Sun May 1, 2022, 11:28 AM
May 2022
The Horbonos family also got unusual insight into the Russians’ motivations. When I asked Sergey what he thought drove them, he was unequivocal. The soldiers, he said, were propelled not by national pride or expansionary zeal, but by money.

The soldiers all said they had debt—mortgages, loans, medical bills—and needed their army salaries. Even those wages weren’t enough. Their job as mechanics was to repair tanks, but their skill set meant they were also proficient at taking them apart. During breaks in the shelling, they would find damaged or destroyed Russian vehicles, and smelt down plates with gold wiring. One plate would get them 15,000 rubles, or about $200, back home.

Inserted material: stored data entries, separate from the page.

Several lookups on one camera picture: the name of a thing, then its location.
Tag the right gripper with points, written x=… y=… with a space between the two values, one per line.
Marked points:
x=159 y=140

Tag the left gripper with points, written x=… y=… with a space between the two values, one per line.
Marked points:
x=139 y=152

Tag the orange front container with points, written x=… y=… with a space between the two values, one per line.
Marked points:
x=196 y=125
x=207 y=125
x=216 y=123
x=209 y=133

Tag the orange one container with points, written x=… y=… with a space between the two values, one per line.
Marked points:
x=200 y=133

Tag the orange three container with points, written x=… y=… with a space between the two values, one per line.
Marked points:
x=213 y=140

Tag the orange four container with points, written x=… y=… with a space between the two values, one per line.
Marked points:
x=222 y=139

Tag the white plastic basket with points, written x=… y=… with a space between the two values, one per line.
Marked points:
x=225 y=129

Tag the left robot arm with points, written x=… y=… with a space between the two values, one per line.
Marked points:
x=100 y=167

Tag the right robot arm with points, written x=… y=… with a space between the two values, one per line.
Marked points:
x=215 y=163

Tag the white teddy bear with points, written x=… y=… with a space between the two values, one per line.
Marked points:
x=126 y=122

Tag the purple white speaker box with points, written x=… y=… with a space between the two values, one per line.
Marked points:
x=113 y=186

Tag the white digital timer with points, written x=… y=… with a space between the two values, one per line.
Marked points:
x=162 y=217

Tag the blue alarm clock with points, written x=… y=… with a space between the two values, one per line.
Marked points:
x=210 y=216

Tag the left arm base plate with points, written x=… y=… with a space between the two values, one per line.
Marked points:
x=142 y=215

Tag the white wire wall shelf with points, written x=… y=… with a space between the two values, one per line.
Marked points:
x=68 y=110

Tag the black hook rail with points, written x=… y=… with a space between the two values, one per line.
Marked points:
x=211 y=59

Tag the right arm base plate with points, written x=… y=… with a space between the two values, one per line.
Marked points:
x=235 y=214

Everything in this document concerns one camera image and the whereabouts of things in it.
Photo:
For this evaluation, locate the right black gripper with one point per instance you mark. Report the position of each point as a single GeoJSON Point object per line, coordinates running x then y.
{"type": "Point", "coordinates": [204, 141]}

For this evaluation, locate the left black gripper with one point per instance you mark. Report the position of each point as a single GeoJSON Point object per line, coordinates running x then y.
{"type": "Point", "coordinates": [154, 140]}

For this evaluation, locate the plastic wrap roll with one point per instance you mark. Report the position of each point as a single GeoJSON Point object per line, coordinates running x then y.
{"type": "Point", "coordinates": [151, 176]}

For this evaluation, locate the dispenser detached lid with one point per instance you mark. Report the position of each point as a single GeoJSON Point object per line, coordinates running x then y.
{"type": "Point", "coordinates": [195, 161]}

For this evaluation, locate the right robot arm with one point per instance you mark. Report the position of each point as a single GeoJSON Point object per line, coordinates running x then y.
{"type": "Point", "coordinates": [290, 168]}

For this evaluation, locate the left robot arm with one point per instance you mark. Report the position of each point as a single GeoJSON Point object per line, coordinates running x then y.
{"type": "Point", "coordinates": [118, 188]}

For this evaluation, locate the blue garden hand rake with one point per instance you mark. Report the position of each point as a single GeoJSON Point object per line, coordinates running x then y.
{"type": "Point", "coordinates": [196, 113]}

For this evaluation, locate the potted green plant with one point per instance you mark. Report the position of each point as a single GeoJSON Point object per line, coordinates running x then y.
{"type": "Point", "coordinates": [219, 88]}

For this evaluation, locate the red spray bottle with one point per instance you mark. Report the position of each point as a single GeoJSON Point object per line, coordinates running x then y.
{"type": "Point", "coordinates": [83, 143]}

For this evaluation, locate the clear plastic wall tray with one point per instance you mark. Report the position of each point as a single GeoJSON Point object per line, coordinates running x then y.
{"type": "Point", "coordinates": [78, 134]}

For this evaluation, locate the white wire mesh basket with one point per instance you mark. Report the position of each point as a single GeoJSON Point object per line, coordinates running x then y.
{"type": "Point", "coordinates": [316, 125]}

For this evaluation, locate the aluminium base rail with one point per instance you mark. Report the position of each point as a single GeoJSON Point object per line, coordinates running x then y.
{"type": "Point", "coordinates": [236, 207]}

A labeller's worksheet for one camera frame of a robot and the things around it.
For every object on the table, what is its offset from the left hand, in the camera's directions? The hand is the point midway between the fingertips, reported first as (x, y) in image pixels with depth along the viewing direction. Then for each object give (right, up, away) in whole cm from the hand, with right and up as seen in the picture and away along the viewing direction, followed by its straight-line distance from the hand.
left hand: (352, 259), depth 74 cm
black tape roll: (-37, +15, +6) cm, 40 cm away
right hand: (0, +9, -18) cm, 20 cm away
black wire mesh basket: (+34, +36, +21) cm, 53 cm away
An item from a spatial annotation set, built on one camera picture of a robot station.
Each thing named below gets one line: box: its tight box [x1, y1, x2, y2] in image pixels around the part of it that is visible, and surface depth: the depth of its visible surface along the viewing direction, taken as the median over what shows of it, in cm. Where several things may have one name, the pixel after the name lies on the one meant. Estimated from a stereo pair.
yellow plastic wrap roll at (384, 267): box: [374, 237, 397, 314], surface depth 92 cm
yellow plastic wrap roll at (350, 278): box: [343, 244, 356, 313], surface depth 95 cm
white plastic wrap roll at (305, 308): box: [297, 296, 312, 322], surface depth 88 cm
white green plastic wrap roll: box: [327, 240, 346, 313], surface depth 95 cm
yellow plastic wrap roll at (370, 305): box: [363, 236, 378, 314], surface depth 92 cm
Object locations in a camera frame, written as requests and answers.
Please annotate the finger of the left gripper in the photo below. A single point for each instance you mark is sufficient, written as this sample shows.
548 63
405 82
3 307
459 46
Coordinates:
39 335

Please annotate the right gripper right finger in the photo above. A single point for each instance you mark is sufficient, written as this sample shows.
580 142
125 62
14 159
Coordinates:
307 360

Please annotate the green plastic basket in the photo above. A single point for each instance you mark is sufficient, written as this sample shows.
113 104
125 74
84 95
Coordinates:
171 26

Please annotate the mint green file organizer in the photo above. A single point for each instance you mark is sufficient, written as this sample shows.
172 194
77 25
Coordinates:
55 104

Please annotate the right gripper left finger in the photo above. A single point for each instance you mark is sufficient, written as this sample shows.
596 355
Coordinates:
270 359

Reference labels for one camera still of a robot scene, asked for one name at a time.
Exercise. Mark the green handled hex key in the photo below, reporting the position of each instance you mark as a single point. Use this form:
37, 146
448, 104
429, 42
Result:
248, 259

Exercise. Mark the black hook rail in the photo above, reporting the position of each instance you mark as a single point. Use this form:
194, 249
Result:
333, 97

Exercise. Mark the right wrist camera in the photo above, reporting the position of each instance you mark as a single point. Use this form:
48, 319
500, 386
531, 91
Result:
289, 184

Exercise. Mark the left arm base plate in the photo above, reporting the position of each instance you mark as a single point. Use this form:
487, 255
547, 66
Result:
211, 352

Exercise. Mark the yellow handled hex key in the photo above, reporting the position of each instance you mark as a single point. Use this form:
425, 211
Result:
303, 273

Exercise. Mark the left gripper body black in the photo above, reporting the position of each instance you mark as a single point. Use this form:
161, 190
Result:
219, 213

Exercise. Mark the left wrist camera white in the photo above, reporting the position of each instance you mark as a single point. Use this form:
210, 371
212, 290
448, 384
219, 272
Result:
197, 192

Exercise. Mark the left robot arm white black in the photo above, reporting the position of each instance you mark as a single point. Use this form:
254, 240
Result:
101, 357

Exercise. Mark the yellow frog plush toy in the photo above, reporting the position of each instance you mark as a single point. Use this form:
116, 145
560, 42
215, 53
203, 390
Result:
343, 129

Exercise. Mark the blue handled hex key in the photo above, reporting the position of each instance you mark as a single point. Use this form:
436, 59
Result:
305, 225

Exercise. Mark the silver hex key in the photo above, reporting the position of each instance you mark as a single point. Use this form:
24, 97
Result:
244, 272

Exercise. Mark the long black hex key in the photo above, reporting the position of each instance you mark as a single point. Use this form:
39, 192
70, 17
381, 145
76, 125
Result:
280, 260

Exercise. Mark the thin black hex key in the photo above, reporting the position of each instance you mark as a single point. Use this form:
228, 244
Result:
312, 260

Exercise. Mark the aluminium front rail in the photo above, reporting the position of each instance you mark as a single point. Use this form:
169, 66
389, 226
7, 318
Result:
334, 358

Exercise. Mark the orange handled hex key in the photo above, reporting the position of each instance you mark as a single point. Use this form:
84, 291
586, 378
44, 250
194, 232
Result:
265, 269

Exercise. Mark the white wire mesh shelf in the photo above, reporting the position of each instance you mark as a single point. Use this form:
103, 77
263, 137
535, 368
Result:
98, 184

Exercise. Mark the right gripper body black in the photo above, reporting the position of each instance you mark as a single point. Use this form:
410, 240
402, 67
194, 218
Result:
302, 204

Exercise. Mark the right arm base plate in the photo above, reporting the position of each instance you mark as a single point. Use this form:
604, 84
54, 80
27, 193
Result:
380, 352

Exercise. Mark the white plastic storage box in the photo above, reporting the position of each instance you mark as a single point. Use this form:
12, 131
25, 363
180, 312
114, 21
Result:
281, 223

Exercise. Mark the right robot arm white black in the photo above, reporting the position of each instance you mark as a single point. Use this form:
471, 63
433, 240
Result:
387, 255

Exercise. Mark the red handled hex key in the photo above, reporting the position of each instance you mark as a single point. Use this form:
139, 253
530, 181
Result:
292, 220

Other Russian soldiers were less creative. On the day the Russian army left the village, many grabbed everything they could. Their tanks were piled high with mattresses and suitcases; their armored vehicles were stuffed full of bedsheets, toys, washing machines. (When the Tatar soldier came to say goodbye, he told Sergey that he would soon retire, and promised to send the Horbonoses part of his pension.)

On the surface, Russian officials may exalt Putin’s new model of splendid isolation, claiming that their people don’t care about sanctions, that they don’t need any other countries, that Russia is its own civilization. But Russian behavior suggests otherwise: Think of the stampedes to buy out IKEA before the Swedish furniture chain closed its stores in the country, or the widespread use of virtual private networks and mirror sites to use Instagram and Netflix.

SergeStorms

(19,201 posts)
3. This sounds remarkably like....
Sun May 1, 2022, 11:41 AM
May 2022

the BIG LIE told by Trump and his evil cohorts.

When the attack on the Capitol failed to produce the desired result - the installation of Trump as president - the insurectionists left. To their amazement they were hunted down by law enforcement and charged with a smorgasbord of crimes.

Surely Trump would issue pardons for them all. They were acting on Trump's orders, after all. But no pardons came.

Some of the insurectionists have woken up to the fact that they were used by Trump for his delirious scheme of staying in power by somehow overturning the will of the people.

There are others though who still believe the BIG LIE and continue to be pawns in Trump's war on democracy.

These two stories mesh perfectly into a lesson why BIG LIES should not be protected by the "free speech" of the Elon Musk variety.

Both of these BIG LIES resulted in wars where people have been killed. Granted, Ukraine's war is exponentially worse than the war on truth in the United States, but they're both predicated on lies told by the people in power.

Lies, disinformation, and the willingness of those in power to use them to control others to carry out their nefarious schemes, can't be considered "free speech". This is speech that comes at a horrible cost. The cost of lives, people's homes, their livelihoods, democracy.